As well as quotations, Ford's book is full of interviews with many past and present members of  the band, some interviewed specially for the book, others culled from old music magazines and books.  Smith comes across as almost impossible to live and work with, and one has to admire the dedication of Steve Hanley, Craig Scanlon, Karl Burns, Martin Bramah, Kay Carroll, Brix Smith, and the others for sticking with him for as long as they did.  Whenever the band looked like it was getting to be successful, Mark E.Smith would insist on making a new start, for example by changing their record company.  On one occasion Smith apparently fired his whole band because they wouldn't make the sound that he wanted.  A few days later he went and got his ears syringed and found out the problem had actually been in his hearing, not in their playing.  But they stayed because they were in awe of his ability to come up with ideas and words.  Some of this awe comes across in reading Marc Riley's reaction after the recording of 'Iceland' as recounted by Colin Irwin (Melody Maker 1981 Sep 26):

"No, we didn't know what he was going to do either," says Riley in a state of euphoria later. "He just said he needed a tune, something Dylanish, and we knocked around on the piano in the studio and came up with that. But we hadn't heard the words until he suddenly did them. We did 'Fit And Working' on 'Slates' in exactly the same way.Yeah, I suppose it is amazing really..."

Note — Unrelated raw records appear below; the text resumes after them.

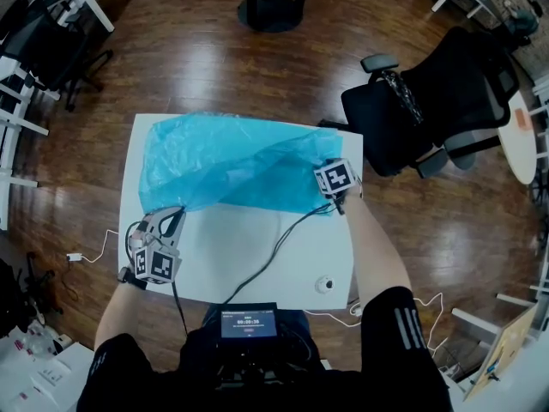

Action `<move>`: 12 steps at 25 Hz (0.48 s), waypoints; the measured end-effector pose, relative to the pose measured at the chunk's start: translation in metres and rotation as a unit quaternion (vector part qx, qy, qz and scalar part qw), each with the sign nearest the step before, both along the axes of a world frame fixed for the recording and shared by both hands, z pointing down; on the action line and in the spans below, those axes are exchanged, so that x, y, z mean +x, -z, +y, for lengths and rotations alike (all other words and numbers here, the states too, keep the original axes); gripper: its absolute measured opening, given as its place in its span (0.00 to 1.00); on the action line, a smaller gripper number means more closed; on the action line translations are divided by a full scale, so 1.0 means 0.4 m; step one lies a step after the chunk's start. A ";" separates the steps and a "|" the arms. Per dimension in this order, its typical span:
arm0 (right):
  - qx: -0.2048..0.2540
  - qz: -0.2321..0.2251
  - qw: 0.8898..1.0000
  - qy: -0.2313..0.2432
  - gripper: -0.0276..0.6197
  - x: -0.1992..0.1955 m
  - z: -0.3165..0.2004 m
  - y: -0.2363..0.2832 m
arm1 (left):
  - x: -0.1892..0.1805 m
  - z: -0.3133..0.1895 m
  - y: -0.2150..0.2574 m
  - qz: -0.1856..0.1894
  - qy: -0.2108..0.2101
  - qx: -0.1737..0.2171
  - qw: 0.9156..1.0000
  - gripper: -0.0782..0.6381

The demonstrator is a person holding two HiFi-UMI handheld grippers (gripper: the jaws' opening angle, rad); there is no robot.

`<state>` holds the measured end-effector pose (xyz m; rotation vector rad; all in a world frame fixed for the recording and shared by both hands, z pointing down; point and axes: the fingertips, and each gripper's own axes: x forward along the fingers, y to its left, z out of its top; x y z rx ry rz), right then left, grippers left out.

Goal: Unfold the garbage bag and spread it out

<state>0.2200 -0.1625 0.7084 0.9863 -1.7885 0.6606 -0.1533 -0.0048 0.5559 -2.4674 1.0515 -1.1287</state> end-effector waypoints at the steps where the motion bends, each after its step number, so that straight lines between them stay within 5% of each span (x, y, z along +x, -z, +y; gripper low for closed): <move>1: 0.000 -0.002 1.000 0.000 0.41 -0.002 0.001 0.000 | 0.000 0.016 -0.009 0.000 0.000 -0.006 1.000 0.11; 12: 0.016 -0.014 1.000 -0.014 0.41 -0.004 0.004 0.002 | -0.036 0.126 -0.114 -0.026 -0.002 -0.044 0.999 0.11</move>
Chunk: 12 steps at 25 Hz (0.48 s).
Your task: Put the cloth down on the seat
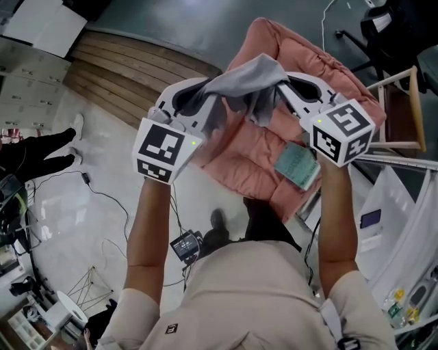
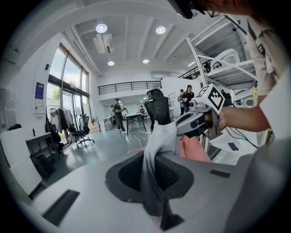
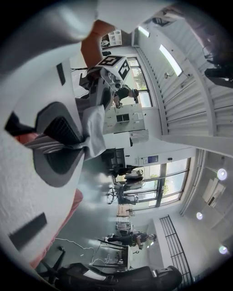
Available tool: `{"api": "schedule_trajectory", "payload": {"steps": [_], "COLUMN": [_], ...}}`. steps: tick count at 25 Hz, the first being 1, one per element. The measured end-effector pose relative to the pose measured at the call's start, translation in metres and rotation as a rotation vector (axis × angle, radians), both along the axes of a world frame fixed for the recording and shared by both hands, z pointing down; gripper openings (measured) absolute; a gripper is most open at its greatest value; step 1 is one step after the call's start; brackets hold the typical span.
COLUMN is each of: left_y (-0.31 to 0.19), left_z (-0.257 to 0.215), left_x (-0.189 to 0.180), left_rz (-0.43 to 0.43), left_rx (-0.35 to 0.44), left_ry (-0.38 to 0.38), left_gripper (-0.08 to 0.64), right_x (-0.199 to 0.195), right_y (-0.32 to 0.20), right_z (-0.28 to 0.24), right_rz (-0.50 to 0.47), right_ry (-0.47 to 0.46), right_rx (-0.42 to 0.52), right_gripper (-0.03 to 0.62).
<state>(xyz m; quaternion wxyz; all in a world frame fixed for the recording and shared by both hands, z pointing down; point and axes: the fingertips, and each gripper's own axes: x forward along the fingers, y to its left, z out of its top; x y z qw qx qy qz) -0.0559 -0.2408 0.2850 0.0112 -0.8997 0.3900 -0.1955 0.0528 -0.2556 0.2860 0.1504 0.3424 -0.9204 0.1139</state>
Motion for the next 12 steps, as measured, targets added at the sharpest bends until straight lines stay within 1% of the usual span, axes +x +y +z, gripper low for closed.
{"api": "schedule_trajectory", "payload": {"steps": [4, 9, 12], "left_y": [-0.018, -0.035, -0.045], "left_z": [0.030, 0.064, 0.084], "left_x": [0.003, -0.002, -0.003], "left_rz": [-0.020, -0.043, -0.062], "left_rx": [-0.043, -0.089, -0.135], "left_ry": [0.000, -0.011, -0.017], "left_gripper": [0.043, 0.043, 0.043], "right_x": [0.004, 0.000, -0.002], "right_y": [-0.017, -0.034, -0.045], "right_z": [0.029, 0.062, 0.082], "right_rz": [-0.012, -0.021, -0.030], "right_ry": [0.007, 0.012, 0.016], "right_rx": [-0.033, -0.073, -0.095], "right_gripper": [0.008, 0.008, 0.008]}}
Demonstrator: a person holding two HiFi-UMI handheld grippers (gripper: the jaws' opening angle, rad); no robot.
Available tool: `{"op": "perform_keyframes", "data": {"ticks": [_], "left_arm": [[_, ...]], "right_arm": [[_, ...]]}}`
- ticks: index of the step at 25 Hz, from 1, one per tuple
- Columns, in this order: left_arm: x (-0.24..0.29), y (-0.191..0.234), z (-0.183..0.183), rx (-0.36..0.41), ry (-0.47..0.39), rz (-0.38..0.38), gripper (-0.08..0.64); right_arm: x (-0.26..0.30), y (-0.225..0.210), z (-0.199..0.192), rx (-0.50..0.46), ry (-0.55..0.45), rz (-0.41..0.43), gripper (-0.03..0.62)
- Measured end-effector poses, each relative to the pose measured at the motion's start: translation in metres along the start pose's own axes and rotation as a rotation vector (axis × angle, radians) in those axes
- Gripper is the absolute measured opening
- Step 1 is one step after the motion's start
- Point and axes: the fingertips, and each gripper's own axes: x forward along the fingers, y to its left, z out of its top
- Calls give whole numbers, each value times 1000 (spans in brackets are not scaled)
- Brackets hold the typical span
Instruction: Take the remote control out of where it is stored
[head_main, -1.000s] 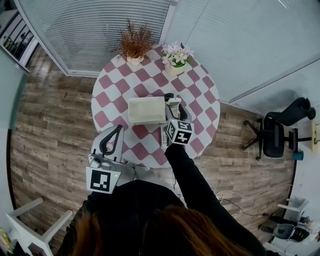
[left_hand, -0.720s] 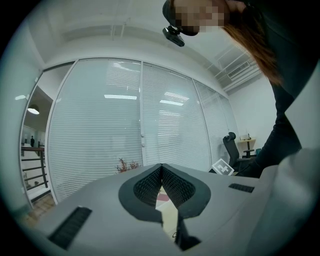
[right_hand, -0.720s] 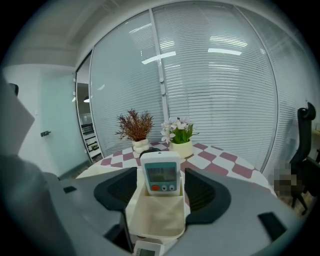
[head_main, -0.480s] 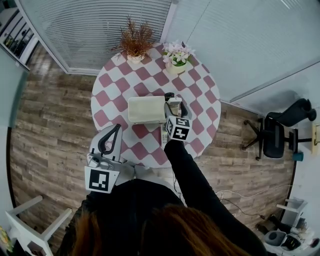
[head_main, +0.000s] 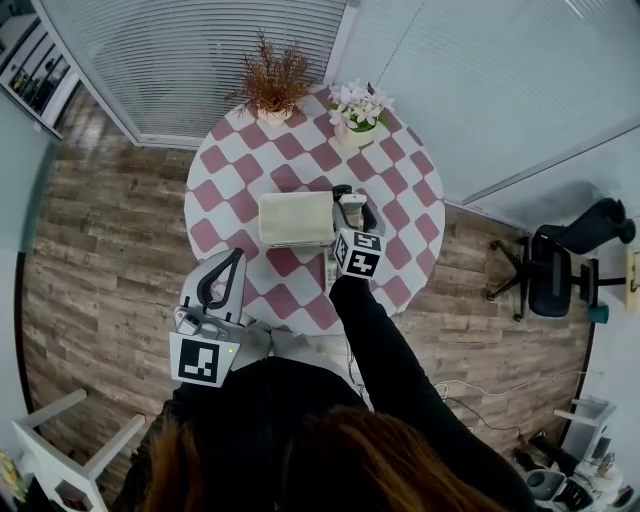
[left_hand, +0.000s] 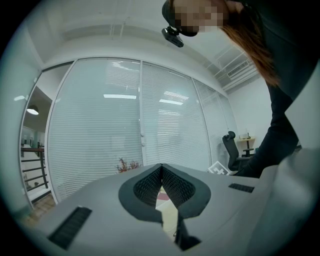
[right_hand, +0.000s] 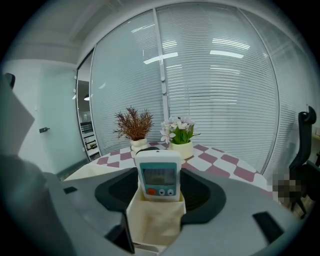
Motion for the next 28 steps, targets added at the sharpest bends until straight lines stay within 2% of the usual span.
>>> {"op": "perform_keyframes", "data": {"ticks": [10,28], "left_arm": [[-5,2,1,1,-5,0,6],[-10,-12,7,-6,-29,-60,6]], "right_arm": [[-11,2,7,-14,-37,-2,262],[-63,10,55,-30,-178,20,261]]}}
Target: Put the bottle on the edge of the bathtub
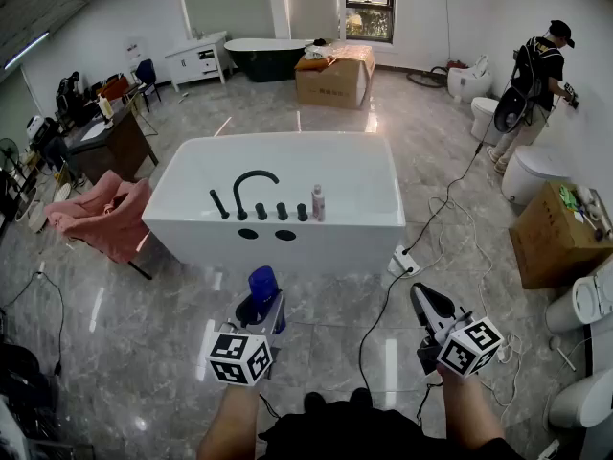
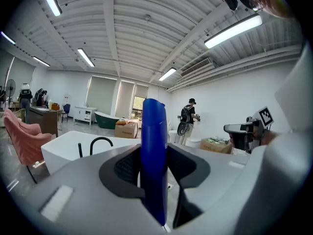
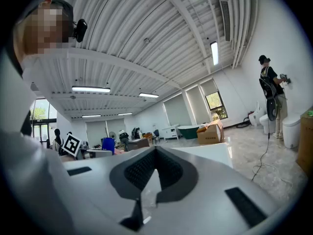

As Ford says, once you have been a fan of The Fall you can never escape it: even now when I walk past a pelican crossing and it goes beep-beep-beep... in the back of my mind I hear Mark E.Smith spitting out:

Got eighteen months for espionage,
Too much brandy for breakfast,
And people tend to let you down,
It's a swine.... 
Fantastic life!

Ours is not to look back, ours is to continue the crack.  (Argggh!  I think I had better go and lie down.)